The whole tagging thing is interesting. I think of tagging information as bookmarks for life. I’ve been doing it for ages, but now there are plenty of tools to help me do it (not that I use them).

Tagging is a reaction to search technology, and is proportional to the use of Search as the interface to the data. If you usually search for a contact in your address book by name, you aren’t likely to do lots of tagging in the notes field. On the other hand, if you usually do a search by, say, title (”Barber”) or where the contact lives (”London”) then you might.

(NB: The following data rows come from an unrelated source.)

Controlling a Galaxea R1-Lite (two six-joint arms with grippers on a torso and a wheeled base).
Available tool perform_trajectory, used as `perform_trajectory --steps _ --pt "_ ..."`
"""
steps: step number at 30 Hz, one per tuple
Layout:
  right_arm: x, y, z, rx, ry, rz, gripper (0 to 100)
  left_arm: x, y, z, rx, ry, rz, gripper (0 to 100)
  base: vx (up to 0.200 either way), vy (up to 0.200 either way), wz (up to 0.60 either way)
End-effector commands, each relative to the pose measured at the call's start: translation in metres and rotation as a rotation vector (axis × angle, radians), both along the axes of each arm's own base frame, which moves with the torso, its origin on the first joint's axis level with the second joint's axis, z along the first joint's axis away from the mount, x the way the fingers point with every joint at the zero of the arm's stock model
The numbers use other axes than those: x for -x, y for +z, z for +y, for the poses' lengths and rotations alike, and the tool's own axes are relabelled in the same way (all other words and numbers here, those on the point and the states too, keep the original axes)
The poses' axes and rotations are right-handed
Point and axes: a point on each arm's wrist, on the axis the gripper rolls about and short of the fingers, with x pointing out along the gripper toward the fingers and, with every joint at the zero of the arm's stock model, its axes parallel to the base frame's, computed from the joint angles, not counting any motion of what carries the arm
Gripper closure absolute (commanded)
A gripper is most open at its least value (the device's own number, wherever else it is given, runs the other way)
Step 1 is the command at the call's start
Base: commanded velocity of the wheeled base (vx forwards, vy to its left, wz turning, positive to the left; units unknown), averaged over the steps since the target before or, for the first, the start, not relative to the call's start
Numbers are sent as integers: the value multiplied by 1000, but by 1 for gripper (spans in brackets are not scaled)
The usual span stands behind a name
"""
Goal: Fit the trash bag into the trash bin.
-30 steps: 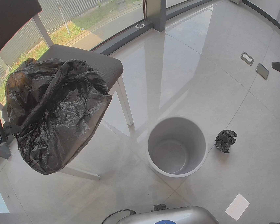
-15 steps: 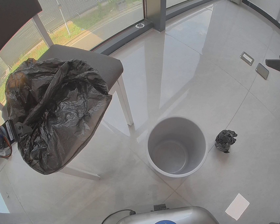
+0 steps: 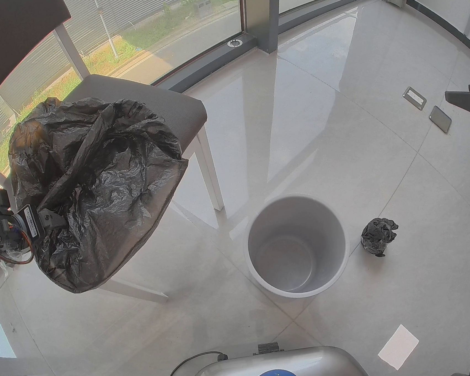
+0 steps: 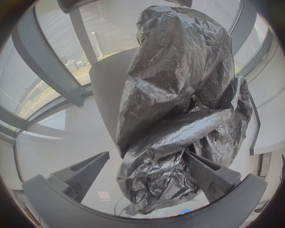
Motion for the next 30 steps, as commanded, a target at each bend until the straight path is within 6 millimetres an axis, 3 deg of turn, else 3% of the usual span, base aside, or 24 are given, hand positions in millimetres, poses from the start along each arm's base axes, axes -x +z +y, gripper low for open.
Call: perform_trajectory --steps 1,10,11,23,30 --pt "1 3 0 5 6 -14 0 -4 -4 0 6 -7 9 0 0 0 0" --pt "1 6 1 33 10 -32 0 -8 -9 0 46 6 13 0 0 0 0" --pt "1 6 1 33 12 -32 0 -8 -10 0 51 7 6 100 0 0 0" --pt "0 4 1 42 2 -7 0 -9 -3 -2 29 -3 -52 100 0 0 0" --pt "3 -4 3 72 15 91 0 11 15 -3 24 -9 -225 100 0 0 0"
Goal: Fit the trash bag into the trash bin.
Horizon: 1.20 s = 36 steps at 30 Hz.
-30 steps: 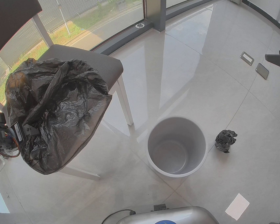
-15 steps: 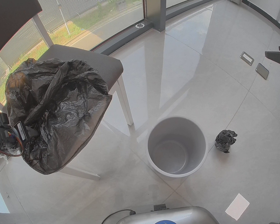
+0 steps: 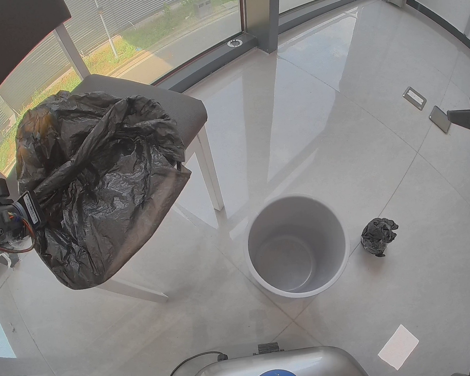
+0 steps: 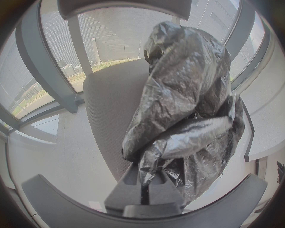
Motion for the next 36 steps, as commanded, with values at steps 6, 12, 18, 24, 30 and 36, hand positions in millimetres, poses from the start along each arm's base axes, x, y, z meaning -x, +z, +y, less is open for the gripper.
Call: perform_trajectory --steps 6,12,18,24,30,36 --pt "-12 -5 12 11 52 41 0 37 34 -20 -77 -158 -180 100 0 0 0" --pt "-15 -12 21 10 96 74 0 54 67 -52 -107 -378 -239 100 0 0 0" --pt "-18 -23 28 -15 123 130 0 53 97 -72 -83 -462 -275 100 0 0 0" --pt "-33 -45 38 -28 134 164 0 60 145 -98 35 -542 -310 100 0 0 0" --pt "-42 -65 55 -29 194 154 0 62 157 -116 76 -595 -317 100 0 0 0" --pt "-47 -76 74 -20 265 161 0 61 164 -128 119 -624 -328 100 0 0 0"
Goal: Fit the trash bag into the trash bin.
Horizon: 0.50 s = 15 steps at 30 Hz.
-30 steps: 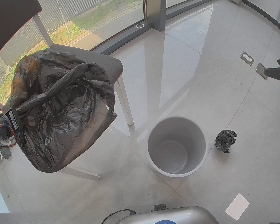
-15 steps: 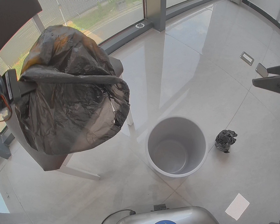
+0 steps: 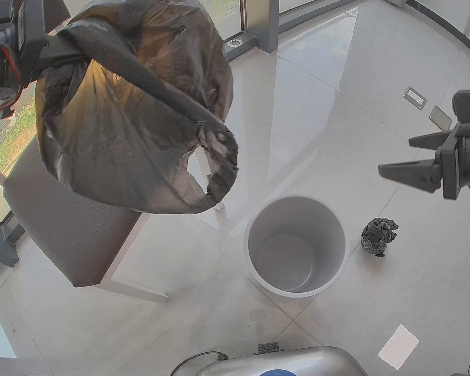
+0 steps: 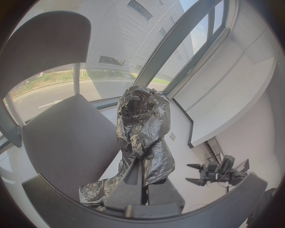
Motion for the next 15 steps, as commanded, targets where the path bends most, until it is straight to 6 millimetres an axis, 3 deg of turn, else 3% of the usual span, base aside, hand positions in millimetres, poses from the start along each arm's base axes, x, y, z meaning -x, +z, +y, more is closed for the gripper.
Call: perform_trajectory --steps 1,9,15 --pt "-7 -19 20 34 63 60 0 -9 3 -20 19 -46 19 100 0 0 0" --pt "-22 -31 41 52 111 74 0 -6 16 -29 101 -80 25 100 0 0 0" --pt "-34 -32 57 33 136 39 0 -10 11 -42 100 -109 58 100 0 0 0"
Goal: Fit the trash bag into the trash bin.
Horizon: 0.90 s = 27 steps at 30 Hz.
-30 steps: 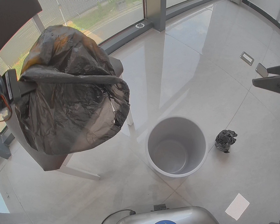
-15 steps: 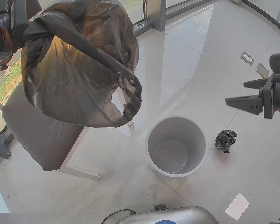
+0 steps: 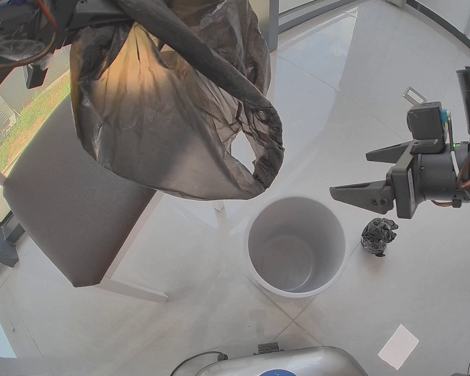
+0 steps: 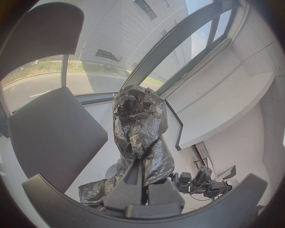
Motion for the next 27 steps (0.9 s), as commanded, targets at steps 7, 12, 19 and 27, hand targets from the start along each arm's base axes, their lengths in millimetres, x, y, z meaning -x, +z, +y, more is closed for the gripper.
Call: perform_trajectory --steps 7,12,19,27 --pt "-20 -5 33 6 55 13 0 -8 -8 -20 -7 -39 43 100 0 0 0" --pt "-26 -14 44 26 71 32 0 -11 -13 -27 -24 -52 62 100 0 0 0" --pt "-33 -23 48 44 61 47 0 -3 -10 -24 -4 -62 71 100 0 0 0" --pt "-40 -33 54 65 62 68 0 3 -16 -24 -22 -73 142 100 0 0 0"
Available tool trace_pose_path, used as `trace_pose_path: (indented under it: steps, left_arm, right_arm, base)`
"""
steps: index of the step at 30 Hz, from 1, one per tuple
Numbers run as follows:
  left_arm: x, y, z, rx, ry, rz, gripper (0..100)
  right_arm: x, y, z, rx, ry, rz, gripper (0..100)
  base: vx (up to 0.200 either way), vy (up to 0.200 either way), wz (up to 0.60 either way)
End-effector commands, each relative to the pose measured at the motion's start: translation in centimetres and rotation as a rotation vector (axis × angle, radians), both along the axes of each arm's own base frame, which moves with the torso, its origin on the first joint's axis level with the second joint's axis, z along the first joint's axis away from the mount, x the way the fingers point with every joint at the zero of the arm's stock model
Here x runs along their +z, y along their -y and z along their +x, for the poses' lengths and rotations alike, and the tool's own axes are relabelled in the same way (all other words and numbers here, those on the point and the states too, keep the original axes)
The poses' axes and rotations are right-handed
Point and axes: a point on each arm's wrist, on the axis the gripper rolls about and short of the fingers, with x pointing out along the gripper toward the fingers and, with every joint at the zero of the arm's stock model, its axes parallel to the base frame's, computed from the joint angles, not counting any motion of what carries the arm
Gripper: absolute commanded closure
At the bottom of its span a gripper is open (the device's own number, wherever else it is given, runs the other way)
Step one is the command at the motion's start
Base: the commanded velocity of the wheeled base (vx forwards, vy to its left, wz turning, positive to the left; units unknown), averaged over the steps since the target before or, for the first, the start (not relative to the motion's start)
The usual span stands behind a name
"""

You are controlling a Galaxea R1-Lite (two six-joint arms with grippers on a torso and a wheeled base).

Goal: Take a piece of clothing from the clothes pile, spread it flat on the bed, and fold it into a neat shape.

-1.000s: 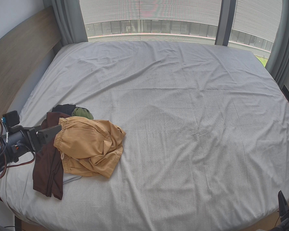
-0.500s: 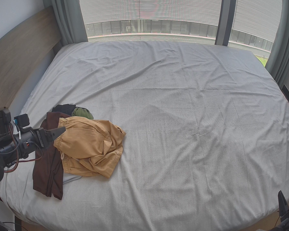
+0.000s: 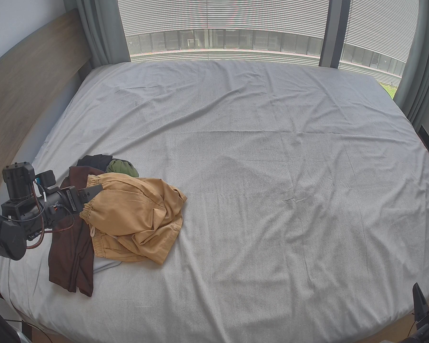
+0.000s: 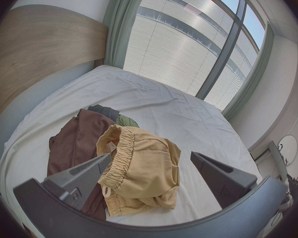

Just the number of ways that we mentally search for a name or number — by first name, last name, company name, city, event where we met, job title, appearance (”the bald guy who sat next to the CTO”) — is astonishing. It’s all the more astonishing that my Nokia E65 only searches contacts by first/last name or company name (but not both — depending on how the card is listed.

I’m very sensitive to the way names are spelled: once I know how someone spells their name, I rarely (if ever) get it wrong. No Mark for Marc; no Allen for Alan. The spelling is an inherent part of the way I see the name in my mind when I think of the person. There have been a few occasions where I got a spelling wrong upon introduction (my fault or the introducers), and I’ve compensated for that by spelling the name incorrectly in the contact’s notes field. So one unexpected part of tagging data is tagging it incorrectly, too, so that it can be found by people making a mistake.

All of this rambling is a long way of saying that I think there’s still a huge opportunity for improvement to the interfaces for searching content on our mobile devices.